Digging more in it, I found that the problem was that a few Core caches are configured by default with FileBackend which is extremely inefficient in its flushCacheByTag implementation because it basically needs to open and check each file in a row to check if it should be unlinked.
The big problem here comes on one hand from the "high" number of Cache files I have in my website:
- 507 files in Cache/Data/t3lib_10n
- 8 in cache_core
- 1 in cache_phpcode
- 35 in fluid_template
- 1 in static_info_tables
(total = 552 files)
on the fact that on my production website I don't have SSD for storing data (which is typically the case) and on the other hand on the caching framework which basically is invoked on every cache Backend when a record is saved with a call like clearCacheByTag('page_<uid>') recursively for each page in the rootline. If you are a few levels deep, you end up with N * 552 files read for nothing because tags are not used anyway on those files.

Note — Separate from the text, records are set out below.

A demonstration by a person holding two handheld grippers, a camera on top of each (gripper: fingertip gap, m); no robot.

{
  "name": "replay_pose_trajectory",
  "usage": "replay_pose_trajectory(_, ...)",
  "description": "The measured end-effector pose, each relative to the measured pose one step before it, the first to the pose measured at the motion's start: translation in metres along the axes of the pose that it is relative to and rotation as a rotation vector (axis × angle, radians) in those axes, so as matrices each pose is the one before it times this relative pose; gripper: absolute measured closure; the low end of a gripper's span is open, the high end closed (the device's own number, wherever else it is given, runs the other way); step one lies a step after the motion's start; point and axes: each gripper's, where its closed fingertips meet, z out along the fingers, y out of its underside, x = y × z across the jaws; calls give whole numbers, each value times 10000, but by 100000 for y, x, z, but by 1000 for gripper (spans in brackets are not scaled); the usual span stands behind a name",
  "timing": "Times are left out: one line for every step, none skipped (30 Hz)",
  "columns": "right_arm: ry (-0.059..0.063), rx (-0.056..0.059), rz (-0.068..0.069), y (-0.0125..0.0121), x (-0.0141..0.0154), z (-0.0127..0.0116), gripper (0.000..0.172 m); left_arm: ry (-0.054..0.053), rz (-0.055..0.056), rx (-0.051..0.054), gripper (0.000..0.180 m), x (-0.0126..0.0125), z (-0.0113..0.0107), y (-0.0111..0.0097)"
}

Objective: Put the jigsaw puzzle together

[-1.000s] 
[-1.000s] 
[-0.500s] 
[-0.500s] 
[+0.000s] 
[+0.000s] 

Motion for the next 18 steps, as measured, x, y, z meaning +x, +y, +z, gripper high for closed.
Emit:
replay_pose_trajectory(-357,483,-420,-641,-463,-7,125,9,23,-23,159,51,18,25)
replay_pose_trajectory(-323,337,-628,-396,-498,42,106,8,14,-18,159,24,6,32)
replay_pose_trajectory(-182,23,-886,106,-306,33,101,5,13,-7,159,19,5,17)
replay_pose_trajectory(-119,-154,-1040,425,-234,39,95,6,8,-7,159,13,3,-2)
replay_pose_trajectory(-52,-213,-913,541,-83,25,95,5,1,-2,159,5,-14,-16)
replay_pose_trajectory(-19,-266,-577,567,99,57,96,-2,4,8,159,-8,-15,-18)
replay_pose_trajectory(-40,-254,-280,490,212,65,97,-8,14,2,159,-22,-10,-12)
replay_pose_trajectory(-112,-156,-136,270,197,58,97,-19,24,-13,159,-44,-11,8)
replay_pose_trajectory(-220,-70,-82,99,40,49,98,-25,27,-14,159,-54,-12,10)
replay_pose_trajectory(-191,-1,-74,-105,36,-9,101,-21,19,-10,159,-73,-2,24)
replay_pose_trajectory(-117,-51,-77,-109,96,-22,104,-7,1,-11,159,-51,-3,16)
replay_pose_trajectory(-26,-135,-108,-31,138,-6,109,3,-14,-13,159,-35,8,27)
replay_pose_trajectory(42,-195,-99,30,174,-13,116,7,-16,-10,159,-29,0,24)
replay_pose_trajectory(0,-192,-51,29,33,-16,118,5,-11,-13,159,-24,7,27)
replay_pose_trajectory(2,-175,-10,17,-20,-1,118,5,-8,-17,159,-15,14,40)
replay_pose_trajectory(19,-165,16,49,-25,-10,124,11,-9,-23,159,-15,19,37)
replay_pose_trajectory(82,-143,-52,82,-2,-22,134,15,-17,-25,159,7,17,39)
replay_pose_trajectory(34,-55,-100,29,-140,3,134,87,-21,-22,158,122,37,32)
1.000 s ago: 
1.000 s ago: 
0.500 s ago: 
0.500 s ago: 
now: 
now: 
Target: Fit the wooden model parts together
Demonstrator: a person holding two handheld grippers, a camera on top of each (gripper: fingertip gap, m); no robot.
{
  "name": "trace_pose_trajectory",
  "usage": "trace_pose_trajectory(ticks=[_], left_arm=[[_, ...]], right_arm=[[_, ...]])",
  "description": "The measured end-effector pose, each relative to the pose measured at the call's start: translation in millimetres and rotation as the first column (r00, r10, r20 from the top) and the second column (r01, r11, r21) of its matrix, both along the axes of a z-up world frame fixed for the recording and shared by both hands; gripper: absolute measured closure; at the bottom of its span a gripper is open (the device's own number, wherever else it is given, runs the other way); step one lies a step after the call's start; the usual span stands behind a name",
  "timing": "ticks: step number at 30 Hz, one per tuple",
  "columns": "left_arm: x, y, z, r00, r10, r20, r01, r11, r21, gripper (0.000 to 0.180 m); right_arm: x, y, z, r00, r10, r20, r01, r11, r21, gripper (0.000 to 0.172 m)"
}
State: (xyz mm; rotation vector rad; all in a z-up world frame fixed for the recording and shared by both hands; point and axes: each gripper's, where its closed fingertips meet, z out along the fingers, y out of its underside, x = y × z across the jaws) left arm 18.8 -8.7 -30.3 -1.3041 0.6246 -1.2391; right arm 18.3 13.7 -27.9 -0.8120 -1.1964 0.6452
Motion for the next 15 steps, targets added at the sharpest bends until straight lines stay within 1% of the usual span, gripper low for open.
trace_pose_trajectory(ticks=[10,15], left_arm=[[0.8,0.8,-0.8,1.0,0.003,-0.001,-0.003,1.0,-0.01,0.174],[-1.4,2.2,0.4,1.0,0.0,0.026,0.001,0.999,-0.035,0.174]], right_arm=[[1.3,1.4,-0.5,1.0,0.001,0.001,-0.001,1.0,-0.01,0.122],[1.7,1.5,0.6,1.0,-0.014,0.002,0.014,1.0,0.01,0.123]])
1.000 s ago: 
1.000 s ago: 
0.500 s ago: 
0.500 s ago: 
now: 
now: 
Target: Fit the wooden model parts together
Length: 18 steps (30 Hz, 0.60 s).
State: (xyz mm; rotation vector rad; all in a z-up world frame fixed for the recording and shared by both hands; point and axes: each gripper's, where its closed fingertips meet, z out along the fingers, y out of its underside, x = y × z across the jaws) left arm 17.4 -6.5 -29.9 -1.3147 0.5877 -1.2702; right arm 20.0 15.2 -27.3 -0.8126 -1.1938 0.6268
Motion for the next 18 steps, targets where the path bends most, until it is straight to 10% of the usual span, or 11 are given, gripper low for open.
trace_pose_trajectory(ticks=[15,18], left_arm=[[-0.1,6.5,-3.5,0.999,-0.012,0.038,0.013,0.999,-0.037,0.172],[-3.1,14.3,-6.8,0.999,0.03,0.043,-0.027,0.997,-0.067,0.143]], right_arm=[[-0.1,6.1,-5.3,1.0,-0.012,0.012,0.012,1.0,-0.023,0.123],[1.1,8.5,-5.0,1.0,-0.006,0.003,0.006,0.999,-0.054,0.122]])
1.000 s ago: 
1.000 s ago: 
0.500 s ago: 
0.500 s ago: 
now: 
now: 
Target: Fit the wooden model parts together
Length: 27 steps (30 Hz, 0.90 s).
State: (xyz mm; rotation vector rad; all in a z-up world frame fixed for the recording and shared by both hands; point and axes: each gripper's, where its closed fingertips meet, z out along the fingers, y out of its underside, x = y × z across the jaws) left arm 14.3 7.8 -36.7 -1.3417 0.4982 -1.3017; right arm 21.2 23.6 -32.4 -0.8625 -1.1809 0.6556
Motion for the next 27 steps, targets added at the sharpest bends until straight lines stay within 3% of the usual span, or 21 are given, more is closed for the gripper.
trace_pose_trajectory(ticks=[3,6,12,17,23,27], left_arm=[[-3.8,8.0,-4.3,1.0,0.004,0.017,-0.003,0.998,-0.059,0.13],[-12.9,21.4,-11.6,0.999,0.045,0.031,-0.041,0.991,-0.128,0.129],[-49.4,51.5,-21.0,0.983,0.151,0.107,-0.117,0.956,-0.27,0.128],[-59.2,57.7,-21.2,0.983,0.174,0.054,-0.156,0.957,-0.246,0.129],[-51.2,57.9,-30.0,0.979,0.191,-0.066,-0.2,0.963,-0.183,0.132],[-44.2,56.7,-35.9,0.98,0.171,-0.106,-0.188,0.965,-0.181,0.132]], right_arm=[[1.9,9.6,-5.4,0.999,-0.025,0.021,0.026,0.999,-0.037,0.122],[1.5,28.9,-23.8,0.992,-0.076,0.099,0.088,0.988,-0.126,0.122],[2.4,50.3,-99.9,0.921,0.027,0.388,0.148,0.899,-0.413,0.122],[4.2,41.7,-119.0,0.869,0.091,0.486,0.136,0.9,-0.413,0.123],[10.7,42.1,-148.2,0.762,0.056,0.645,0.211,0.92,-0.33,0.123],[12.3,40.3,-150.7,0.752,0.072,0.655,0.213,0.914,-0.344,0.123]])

I switched to APC for t3lib_l10n and the time dropped from 17 sec. down to 4 sec.
- Try to change the default configuration from FileBackend to SimpleFileBackend for as much as many default configuration
- Discuss if FileBackend should be changed, to possibly remove the "tag handling" and simply purge files or at least issue a big warning in documentation that this cache is extremely inefficient and the more cache files we have, the slower TYPO3 will be, no magic here.
- Something else?
Updated by Tymoteusz Motylewski over 8 years ago
In Magento there was very similar issue with the default implementation of the file cache backend (Zend_Cache_Backend_File).
Colin Mollenhour wrote a custom implementation of the file backend which makes tags cleaning thousands times faster.
I think it would be good idea to inspire new TYPO3 file backend implementation on it.
quote from the readme:
"This cache backend works by indexing tags in files so that tag operations do not require a full scan of every cache file. The ids are written to the tag files in append-only mode and only when files exceed 4k and only randomly are the tag files compacted to prevent endless growth in edge cases.
The metadata and the cache record are stored in the same file rather than separate files resulting in fewer inodes and fewer file stat/read/write/lock/unlink operations. Also, the original hashed directory structure had very poor distribution due to the adler32 hashing algorithm and prefixes. The multi-level nested directories have been dropped in favor of single-level nesting made from multiple characters."
Updated by Jan-Erik Revsbech over 8 years ago
I have the exact same problem, and have debugged down to the same issue. Switching to APC helped for us as well, but I think this should be fixed. I agree that the FileBackend should not be used for anything by default, as it has serious scaling problems.
Another thing is, why does the DataHandler flush all caches? Should i not only clear the Page (and possibly the pagesection) cache? I would suggest changing
$GLOBALS['typo3CacheManager']->flushCachesByTag('pageId_' . $pageId);
$GLOBALS['typo3CacheManager']->get('page_cache')->flushByTag('pageId_' . $pageId);
Would any other cache have identifiers with the pageId_ prefix?
Another problem is that clearCache is called every time insertDB or updateDb is called in the DataHansler. So Copying a page with 4 content elements, will result in (at least) 5 calls to $GLOBALS['typo3CacheManager']->get('page_cache')->flushByTag('pageId_' . $pageId) making the matter even worse. I will create another ticket for this as it is not really related.
Updated by Christian Kuhn over 8 years ago
If so many calls go to t3lib_l10n, we may refactor to create cached php code and require_once it (similar to cache_core), APC would automatically step in then.
I also wonder why cache_l10n is a file backend at all.
Caching in geneal has some issues, eg. default cache lifetimes are semi-clever and need an eye.
Updated by Christian Kuhn over 7 years ago
- Status changed from New to Resolved
I'll set this issue to "resolved" for now - next to the SimpleFileBackend change, there where additional changes that lowered the load from l10n caches.
If write load in this area is still an issue, it should be handled with new and dedicated tickets.